Problem to solve: Report every line of the listing below in which the string "things" appears.

Material to process:
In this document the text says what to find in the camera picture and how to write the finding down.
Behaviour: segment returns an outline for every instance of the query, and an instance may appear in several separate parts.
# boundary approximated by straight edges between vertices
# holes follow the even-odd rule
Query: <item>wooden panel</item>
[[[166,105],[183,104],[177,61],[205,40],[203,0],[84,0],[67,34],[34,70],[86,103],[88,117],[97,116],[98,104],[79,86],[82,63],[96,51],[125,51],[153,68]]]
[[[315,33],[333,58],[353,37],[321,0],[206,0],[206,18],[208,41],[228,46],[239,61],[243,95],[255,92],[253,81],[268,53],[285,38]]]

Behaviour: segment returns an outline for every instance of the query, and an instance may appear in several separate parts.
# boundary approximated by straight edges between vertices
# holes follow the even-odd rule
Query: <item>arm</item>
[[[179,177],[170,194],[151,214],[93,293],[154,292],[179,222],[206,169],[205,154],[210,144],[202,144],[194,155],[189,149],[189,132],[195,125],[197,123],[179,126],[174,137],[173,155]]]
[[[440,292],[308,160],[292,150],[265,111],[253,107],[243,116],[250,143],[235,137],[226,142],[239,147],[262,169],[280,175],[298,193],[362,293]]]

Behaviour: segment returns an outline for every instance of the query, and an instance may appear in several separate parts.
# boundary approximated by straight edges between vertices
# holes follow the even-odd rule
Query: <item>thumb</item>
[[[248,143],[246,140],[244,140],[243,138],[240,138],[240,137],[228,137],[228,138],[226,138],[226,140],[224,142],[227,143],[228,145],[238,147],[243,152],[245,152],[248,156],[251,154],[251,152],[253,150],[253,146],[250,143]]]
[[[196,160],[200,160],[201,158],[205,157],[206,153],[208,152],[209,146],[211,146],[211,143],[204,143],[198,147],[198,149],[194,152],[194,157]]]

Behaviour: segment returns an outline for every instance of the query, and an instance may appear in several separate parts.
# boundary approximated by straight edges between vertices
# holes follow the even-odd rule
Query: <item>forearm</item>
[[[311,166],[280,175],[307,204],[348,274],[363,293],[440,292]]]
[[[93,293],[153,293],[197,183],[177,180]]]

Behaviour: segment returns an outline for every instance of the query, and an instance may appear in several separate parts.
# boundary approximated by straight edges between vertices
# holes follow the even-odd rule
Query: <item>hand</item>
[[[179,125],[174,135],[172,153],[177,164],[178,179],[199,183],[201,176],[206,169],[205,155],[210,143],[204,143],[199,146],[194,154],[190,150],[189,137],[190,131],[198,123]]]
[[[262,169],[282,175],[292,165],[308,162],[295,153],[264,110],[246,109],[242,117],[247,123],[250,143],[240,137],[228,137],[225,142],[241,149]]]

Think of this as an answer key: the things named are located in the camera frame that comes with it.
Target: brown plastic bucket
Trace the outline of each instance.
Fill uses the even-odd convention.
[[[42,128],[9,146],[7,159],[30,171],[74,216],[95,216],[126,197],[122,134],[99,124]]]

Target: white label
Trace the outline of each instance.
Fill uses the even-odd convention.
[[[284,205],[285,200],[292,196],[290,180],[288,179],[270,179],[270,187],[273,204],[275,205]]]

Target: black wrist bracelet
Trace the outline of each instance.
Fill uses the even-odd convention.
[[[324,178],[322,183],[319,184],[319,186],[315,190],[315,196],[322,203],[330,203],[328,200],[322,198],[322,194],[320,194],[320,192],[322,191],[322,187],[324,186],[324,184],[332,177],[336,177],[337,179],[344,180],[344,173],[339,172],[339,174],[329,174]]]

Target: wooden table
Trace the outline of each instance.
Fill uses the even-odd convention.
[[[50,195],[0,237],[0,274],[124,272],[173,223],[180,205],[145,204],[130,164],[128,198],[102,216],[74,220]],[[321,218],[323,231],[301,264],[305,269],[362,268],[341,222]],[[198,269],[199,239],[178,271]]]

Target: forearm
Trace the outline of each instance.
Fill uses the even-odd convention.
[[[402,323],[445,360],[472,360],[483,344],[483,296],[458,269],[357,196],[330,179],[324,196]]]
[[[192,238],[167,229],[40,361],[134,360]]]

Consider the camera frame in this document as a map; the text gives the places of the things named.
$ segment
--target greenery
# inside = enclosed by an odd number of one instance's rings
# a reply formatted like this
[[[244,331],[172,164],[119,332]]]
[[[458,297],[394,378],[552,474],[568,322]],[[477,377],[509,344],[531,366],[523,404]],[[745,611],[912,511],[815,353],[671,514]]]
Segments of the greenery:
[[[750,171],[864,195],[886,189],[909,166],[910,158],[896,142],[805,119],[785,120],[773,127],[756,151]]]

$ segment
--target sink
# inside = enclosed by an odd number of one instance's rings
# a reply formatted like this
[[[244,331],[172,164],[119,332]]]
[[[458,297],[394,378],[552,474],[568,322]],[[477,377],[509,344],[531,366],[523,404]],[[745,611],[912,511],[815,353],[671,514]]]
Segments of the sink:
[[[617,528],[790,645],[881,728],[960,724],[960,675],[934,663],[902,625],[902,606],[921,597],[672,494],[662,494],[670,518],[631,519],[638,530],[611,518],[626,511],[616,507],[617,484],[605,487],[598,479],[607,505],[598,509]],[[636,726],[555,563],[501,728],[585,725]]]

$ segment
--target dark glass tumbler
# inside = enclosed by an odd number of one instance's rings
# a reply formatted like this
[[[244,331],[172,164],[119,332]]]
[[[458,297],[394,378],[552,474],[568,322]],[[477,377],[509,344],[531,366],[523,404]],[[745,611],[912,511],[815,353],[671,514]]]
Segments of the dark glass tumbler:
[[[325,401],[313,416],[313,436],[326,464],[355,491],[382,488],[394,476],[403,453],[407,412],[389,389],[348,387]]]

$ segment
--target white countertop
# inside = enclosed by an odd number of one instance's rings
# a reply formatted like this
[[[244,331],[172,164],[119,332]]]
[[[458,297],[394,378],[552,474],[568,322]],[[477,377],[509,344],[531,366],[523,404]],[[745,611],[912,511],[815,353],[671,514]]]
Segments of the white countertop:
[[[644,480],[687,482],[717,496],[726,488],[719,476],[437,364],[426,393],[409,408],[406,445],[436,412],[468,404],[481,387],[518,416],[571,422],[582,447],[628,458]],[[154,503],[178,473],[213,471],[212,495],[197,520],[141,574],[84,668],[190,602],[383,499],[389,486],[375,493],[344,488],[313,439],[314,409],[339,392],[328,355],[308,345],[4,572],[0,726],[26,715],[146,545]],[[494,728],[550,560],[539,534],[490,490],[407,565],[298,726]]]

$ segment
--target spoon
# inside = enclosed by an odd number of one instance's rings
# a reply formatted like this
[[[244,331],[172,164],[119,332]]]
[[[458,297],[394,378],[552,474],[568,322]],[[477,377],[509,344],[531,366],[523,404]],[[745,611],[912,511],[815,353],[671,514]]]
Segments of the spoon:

Completed task:
Think of this as an answer key: the things named are located in the camera frame that comes with it.
Consider the camera frame in this document as a map; the text gives the places of the things named.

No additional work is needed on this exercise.